Data entries:
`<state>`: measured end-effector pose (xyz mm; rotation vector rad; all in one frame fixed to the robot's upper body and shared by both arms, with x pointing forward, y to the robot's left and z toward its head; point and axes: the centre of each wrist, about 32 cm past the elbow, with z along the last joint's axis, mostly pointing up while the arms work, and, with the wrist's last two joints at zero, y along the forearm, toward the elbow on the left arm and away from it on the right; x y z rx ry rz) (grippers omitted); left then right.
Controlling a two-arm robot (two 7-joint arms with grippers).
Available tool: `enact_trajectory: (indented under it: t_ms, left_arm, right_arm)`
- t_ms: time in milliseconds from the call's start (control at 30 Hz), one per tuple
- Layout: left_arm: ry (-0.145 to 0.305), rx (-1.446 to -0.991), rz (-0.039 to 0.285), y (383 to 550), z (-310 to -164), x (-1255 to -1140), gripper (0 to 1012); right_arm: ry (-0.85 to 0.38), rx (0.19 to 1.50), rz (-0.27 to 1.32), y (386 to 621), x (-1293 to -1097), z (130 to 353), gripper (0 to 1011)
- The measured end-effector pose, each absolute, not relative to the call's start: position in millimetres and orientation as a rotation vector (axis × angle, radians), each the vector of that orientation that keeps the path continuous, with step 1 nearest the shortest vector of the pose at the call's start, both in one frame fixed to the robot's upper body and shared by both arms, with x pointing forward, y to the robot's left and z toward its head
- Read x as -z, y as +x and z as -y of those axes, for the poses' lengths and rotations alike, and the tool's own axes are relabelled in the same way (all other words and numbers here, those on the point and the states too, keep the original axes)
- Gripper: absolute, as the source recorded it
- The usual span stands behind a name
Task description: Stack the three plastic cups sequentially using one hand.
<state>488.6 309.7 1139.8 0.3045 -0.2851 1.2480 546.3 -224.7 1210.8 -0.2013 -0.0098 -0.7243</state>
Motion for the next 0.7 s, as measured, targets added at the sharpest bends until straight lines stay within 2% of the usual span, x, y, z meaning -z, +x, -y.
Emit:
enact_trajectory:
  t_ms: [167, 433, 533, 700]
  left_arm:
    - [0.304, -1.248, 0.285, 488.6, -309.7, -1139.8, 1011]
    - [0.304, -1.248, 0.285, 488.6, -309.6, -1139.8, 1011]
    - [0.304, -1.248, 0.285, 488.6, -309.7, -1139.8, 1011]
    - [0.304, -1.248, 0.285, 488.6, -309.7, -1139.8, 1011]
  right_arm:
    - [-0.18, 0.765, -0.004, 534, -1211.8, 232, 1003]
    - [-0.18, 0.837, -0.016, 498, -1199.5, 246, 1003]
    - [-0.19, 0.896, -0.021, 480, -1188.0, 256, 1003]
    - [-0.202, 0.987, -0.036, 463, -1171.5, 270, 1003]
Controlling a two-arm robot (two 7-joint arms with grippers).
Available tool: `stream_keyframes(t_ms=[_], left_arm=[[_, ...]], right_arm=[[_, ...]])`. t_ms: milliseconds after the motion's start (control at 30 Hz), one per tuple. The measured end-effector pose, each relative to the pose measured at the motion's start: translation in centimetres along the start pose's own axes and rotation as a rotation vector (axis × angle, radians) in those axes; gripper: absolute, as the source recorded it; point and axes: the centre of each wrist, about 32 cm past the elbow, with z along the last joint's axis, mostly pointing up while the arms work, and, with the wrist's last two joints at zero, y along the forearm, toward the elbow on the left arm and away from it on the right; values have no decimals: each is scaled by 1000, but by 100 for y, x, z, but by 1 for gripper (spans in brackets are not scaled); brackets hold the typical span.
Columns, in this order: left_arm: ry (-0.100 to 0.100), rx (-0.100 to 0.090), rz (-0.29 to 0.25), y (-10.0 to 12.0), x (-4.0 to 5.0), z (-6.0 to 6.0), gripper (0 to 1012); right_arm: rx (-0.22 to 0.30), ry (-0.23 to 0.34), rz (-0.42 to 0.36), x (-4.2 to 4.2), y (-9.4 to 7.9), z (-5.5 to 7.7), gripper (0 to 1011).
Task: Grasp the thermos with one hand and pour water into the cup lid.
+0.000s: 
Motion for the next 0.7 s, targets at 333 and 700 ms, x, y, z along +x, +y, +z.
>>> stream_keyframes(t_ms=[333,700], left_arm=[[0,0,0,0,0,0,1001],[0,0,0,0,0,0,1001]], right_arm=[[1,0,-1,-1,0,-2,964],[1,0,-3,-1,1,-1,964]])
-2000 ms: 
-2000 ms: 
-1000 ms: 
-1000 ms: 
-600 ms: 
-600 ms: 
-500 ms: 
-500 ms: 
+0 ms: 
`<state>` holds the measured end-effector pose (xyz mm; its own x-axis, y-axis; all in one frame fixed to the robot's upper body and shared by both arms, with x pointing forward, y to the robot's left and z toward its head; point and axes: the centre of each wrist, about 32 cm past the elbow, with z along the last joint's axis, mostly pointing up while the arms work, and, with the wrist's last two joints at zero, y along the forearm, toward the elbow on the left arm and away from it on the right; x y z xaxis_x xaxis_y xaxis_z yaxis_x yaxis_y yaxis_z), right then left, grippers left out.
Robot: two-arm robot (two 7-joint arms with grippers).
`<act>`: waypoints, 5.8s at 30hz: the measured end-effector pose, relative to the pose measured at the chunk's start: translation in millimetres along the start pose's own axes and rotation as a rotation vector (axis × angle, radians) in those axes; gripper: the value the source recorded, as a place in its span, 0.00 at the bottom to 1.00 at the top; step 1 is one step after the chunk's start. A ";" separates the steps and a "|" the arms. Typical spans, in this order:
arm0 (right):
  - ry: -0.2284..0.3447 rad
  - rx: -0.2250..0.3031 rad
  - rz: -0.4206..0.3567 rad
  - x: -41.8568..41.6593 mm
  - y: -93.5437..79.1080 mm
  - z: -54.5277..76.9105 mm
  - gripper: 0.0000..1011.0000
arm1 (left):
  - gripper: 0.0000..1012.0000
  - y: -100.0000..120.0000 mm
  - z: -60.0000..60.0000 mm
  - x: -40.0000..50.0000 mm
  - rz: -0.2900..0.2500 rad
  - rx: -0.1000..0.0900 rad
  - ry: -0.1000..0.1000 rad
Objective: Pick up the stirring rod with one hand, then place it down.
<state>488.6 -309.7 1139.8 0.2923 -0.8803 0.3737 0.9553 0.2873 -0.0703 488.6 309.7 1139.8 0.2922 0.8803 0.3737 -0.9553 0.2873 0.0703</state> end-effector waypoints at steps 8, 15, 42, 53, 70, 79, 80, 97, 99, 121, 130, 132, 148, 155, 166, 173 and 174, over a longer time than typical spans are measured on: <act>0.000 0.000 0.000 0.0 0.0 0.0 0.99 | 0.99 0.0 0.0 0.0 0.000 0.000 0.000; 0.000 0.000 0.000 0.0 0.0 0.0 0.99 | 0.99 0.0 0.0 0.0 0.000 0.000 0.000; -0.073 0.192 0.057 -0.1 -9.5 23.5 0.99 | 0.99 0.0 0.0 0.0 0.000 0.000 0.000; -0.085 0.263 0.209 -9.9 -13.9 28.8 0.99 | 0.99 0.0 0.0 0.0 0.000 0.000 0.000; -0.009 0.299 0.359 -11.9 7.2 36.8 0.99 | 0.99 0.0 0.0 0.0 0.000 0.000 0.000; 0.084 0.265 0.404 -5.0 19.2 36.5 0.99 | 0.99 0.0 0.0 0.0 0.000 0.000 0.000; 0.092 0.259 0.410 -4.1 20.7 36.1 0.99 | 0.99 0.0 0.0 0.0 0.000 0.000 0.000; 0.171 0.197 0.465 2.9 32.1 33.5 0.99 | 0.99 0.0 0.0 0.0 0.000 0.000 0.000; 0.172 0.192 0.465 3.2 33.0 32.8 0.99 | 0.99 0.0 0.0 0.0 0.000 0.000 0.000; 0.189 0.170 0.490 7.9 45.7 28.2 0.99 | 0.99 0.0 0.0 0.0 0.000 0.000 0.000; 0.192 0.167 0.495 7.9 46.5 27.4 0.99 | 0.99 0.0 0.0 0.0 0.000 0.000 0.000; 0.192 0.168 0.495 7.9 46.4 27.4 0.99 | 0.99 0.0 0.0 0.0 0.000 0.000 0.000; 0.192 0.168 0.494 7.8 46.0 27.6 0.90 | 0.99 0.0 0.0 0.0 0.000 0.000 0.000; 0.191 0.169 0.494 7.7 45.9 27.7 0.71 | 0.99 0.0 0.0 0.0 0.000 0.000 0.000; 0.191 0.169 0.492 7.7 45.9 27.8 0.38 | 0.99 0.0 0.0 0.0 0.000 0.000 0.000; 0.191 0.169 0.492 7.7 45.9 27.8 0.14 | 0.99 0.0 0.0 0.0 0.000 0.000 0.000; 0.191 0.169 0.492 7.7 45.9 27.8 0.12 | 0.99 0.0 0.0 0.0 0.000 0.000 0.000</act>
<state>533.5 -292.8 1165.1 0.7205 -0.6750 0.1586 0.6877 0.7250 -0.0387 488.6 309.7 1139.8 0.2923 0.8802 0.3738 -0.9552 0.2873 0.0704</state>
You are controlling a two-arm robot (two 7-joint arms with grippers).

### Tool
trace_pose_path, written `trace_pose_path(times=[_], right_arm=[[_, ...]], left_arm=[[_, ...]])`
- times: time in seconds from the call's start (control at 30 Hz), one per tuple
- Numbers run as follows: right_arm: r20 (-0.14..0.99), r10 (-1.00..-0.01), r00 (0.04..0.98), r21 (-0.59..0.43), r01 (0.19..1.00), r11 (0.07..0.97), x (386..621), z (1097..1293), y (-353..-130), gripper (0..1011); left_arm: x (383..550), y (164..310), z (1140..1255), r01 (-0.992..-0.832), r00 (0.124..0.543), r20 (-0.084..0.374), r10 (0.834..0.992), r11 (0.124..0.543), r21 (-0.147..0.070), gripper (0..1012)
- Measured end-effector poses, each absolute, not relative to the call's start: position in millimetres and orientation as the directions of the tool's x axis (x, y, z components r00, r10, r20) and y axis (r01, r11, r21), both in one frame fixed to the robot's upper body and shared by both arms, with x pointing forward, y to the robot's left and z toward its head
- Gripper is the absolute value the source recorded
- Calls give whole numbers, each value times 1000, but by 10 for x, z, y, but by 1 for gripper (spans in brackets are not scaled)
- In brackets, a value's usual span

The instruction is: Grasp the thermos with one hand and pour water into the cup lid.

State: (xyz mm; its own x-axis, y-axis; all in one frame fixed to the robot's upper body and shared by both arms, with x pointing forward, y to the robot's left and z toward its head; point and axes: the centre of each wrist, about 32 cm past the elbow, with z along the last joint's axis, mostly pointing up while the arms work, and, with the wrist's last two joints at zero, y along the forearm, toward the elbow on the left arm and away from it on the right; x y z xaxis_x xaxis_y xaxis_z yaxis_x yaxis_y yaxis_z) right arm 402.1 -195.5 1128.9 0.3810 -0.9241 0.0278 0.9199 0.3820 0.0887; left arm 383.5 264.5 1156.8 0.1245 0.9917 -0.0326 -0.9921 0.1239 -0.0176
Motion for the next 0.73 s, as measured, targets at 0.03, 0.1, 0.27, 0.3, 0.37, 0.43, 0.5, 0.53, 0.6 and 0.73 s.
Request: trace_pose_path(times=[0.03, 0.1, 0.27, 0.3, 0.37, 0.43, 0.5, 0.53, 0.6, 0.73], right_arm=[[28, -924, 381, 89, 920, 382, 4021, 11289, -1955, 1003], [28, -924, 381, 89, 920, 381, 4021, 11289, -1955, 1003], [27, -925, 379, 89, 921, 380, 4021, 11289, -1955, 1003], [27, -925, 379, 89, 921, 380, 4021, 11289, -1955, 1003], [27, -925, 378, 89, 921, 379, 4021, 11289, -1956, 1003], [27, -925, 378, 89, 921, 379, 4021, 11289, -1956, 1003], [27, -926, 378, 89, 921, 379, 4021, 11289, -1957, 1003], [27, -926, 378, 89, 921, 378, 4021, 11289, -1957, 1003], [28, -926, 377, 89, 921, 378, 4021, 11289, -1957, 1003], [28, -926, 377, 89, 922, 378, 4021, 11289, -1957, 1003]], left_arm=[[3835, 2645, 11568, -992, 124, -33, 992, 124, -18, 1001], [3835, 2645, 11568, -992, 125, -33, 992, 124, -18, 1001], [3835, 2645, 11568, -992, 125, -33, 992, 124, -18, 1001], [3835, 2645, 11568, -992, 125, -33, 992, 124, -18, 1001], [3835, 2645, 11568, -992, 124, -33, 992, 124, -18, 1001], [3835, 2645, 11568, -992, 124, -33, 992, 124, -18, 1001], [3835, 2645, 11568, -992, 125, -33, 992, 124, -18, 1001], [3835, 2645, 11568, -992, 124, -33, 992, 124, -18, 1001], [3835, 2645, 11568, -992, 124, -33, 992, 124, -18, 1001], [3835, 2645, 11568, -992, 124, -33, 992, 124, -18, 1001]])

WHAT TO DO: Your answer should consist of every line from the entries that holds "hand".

EXERCISE SOLUTION:
Task description: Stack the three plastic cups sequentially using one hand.
Task: Grasp the thermos with one hand and pour water into the cup lid.
Objective: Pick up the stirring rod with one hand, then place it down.
The instruction is: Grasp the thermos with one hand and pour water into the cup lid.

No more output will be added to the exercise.